Dave Matthews' Tapes of Wrath:
A Guide to the Lillywhite Sessions

"While not a realized album in itself, The Lillywhite Sessions sheds light on Everyday’s confounding gloss. Reeking with Biblical images of death and frustration, the tracks range from the well-done “Bartender” to the warmed over “Monkey Man”. Sessions would have disappointed if released as is. But as bootlegs go, it’s a fascinating look at the creative process of one of the country’s biggest bands".
-- C. Bottomley, VH1

“Busted Stuff”: Matthews sings away a case of bad love in a sexy Curtis Mayfield falsetto that appears again on other songs. The electric guitar riffs that crowd Everyday interrupt the gentle swing.

“Grey Street”: An upbeat groove powers this song about a woman who discovers that faith can’t get her out of an abusive relationship, but the track is too long at six minutes. Matthews offers comfort where God fails.

“Diggin’ a Ditch” Definitely refers to Matthews’ songwriting woes, lamenting: “Unplug the TV/ Turn off the phone/ Get heavy on with digging your ditch.” The fine arrangement highlights Leroi Moore’s sax.

“Sweet Up and Down” An obvious contender for inclusion on any of DMB’s past albums, it’s a broad statement whose infectious swagger gives way to a fine Boyd Tinsley violin solo. “I believe in love” would get arenas singing along, but Dave warns, “But think nothing about it when you're not around.”

“JTR” Matthews claims his drinking during the sessions inspired this overworked jive. The coda, bursting with stop-start dynamics and instrumental outbursts, just steers clear of self-parody.

“Big Eyed Fish” In three vignettes, Matthews cautions against suicidal ambition, but the narrator himself seems bummed at life’s prospects and the acoustic tune keeps promising to burst into Heart’s “Alone.”

“Grace is Gone” One of the most fascinating of the discarded tracks, a drunken Dave ruminates on a lover who may have run away or died in his arms. The live-and-let-live philosophy of earlier albums hits a dead end, but the band set it to a sweet ballad that highlights Beauford’s percussion. Worth keeping.

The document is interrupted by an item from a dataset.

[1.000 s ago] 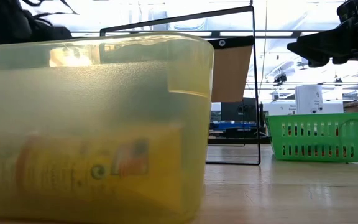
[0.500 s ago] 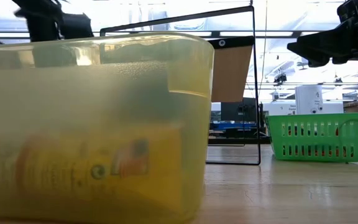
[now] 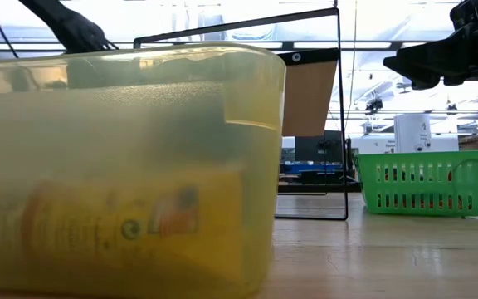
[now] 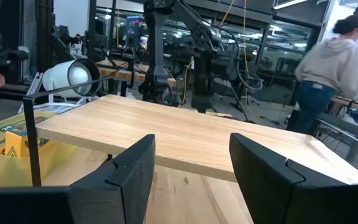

“Captain” Another sketch where Matthews takes stock of his situation, and seems ready to resign from captaining both his life and his band. Images of cancer continue mordant theme of early death.

“Bartender” The album’s centerpiece, this extraordinary ten-minute epic is kin to “Grace is Gone,” and like “Grey Street” duels with both secular and religious faith. With the DMB at full tilt, Matthews considers success and faces up to his Epicureanism, noting that at last “the wine is drinking me.”

“Monkey Man” The titular character sounds like an A&R type, but the song ends with Dave watching the world drown as ice caps melt away. Who knew the apocalypse would sound like the Doobie Brothers?

“Kit Kat Jam” Like “Sweet Up and Down,” a straightforward rave-up that the band never quite picked apart. Moore and Tinsley in particular sound more like dressing than salad.

“Raven” The despondent opening couplet - “Rise and graze on this/ The future is a mess” - has been taken as Matthews’ epitaph for the Lillywhite sessions. The free association lyrics and melody indicate that matters never even reached that definite a conclusion.